Le 52e Festival La Rochelle Cinéma (ou FEMA, comme on l’appelle là-bas) proposait entre autres cette année une rétrospective de l’œuvre de Chantal Akerman, dont on a pu redécouvrir une dizaine de films avant leur ressortie en deux temps, à la rentrée.
« Il fallait se situer dans un entre-deux, comme entre deux portes : le corps absent, à la fois là et pas là. Il fallait savoir son texte, c’est la moindre des choses bien sûr, mais autrement. Chantal [Akerman] n’arrêtait pas de me dire : pas de psychologie. Quand j’ai préparé Les Rendez-vous d’Anna, nous avons visité trente magasins de chaussures et ce n’était jamais la bonne hauteur de talons… Chantal cherchait et à un moment donné, elle m’a dit : c’est celles-là… Elle avait entendu dans le son de cette paire de chaussures celui de l’Allemagne et des trains. »

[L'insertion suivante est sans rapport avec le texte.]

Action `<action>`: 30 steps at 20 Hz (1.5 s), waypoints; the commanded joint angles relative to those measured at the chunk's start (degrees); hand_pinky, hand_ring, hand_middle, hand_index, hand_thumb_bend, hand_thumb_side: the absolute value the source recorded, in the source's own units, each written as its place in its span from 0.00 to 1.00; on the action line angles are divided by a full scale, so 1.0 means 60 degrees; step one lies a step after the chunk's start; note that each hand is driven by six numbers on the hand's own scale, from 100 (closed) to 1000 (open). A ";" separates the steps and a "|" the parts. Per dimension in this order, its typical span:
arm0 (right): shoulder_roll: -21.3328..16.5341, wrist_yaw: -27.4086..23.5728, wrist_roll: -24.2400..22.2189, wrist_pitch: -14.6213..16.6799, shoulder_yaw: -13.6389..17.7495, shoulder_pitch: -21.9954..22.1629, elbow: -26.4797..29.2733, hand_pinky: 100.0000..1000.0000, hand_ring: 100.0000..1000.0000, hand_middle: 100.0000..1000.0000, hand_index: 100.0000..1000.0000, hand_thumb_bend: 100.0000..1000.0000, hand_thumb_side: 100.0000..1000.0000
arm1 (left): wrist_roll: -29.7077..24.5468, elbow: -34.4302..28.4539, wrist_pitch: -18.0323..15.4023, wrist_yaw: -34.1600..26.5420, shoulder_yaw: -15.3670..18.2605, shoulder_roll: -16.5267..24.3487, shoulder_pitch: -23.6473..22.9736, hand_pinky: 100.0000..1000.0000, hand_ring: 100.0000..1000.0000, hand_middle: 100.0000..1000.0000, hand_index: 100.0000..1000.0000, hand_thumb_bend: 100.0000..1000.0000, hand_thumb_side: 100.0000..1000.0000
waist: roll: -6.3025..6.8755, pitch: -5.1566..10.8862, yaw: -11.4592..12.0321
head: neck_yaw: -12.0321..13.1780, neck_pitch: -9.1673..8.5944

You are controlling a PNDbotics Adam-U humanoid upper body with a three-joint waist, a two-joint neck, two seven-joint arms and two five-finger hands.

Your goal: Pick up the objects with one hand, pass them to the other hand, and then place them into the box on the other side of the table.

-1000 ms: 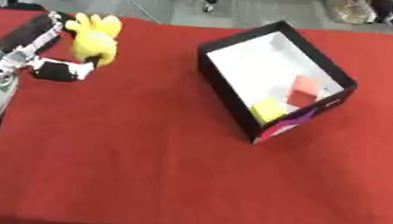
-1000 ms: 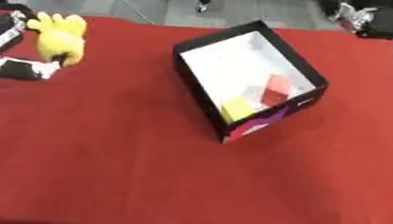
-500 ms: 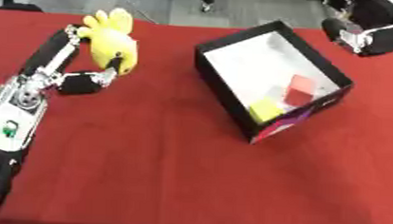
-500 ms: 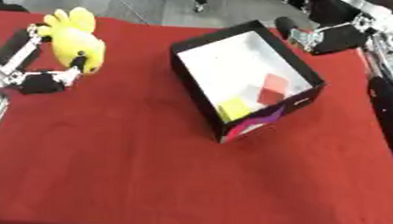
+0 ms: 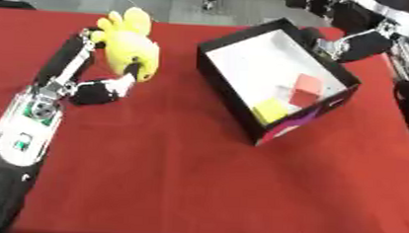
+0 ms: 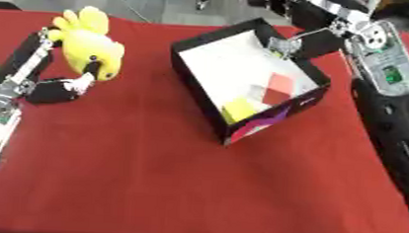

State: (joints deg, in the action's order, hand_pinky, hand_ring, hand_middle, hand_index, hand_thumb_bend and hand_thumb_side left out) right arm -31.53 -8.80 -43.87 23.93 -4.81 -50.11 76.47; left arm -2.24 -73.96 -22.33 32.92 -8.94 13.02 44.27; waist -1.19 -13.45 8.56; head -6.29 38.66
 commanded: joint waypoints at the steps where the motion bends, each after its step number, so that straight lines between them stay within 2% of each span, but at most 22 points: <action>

C’est avec ces mots que Aurore Clément, actrice fidèle de Chantal Akerman, revenait, à l’occasion d’une table ronde animée par Charlotte Garson dans le cadre de cette 52e édition, sur la préparation de son rôle dans Les Rendez-vous d’Anna. La programmation d’une dizaine de films de la cinéaste franco-belge a permis de (re)découvrir la forêt qui se cache derrière l’arbre Jeanne Dielman. Et d’éprouver souvent la sensation d’être entre deux portes devant une œuvre très hétérogène, où se mêlent expérimentations proches de l’art contemporain (Hôtel Monterey, notamment), adaptation théâtrale (Letters Home), documentaires en prise avec l’Histoire contemporaine (la trilogie formée par D’Est, Sud et De l’autre côté), comédie musicale (Golden eighties) et comédies tout court (Un divan à New York, Demain on déménage).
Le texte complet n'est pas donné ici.